Güzellik terbiyesi Sinan Ayhan Sayı:
85 - Temmuz / Eylül 2015
Farklı bir keşif düzeni olsun hayat üzerindeki mırıltıların, kurtulalım “hançer” düzenlerinden, artık başka bir terbiyemiz olsun…
İlk içi kemik dolu yastıklar ve yorganlar gözlerini açsın sabaha, sabahın ağrılara rağmen kutsal bir gücü olsun; zerreler, tohumlar, büyüyüp gelişen, bir güzelliğe mayalanan her bünye marazi süklüm püklümlükten uzak olsun; bir testere dokunuşundan, parmaklarımızdan ipekler, redif güzellikler döken hoş bir keşif düzenine geçelim…
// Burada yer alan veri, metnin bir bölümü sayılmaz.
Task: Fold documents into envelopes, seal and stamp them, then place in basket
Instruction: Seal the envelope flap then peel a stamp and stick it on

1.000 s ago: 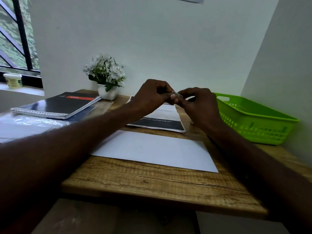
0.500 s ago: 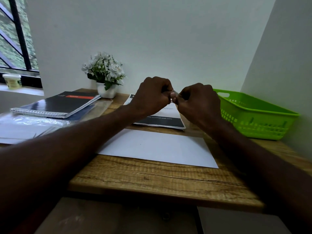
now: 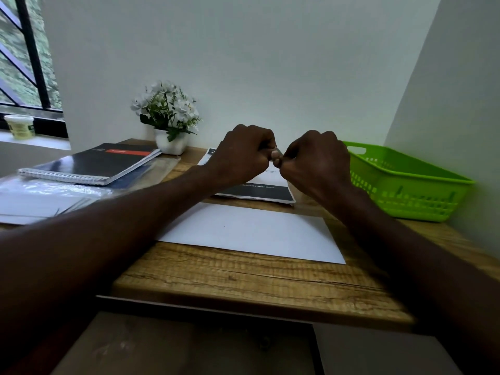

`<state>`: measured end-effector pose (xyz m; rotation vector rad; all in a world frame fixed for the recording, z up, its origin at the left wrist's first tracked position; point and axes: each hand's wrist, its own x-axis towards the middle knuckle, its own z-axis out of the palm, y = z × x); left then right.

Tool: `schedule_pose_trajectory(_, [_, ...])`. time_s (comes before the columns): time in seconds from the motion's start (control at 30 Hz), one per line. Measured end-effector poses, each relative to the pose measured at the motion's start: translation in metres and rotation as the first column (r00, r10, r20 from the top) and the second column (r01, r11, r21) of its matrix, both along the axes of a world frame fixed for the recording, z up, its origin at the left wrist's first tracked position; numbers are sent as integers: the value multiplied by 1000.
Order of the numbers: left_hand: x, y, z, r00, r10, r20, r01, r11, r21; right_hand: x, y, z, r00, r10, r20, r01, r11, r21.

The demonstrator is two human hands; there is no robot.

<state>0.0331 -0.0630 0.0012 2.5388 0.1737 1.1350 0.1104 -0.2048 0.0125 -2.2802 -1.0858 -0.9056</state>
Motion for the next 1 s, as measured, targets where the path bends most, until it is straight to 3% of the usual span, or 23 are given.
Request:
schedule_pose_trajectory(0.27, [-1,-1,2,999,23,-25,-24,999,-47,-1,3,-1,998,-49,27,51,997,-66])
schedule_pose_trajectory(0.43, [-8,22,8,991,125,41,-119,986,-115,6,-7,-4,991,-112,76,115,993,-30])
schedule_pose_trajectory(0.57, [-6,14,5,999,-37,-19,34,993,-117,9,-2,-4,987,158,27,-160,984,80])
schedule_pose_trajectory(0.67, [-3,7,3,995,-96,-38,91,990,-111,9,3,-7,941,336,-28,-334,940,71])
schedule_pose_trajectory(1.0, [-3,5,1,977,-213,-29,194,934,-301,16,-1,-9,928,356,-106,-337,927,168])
İçimizde bir Nietzsche var, kendini kırbaçlayan bir insan… Acı tebessümün propagandacı süsleri…
Hastalık bir devrimdi bunca zaman; kasvet estetiği, karalıkta yüksek zerafet bir ilim, bir sanat… Adım attığın tecridin düzenini bileceksin… Böyle olunca uğultular, loşluklar, kendini boğmak, sırtını hançer dövmeleriyle bezemek sevilir bir şeydi; ama artık suçtur ayağın serçe parmağıyla uyanmamak… Suçtur bir kavuğun altında Hoca Nasreddin’den cilve bir karınca kolonisi yetiştirmemek…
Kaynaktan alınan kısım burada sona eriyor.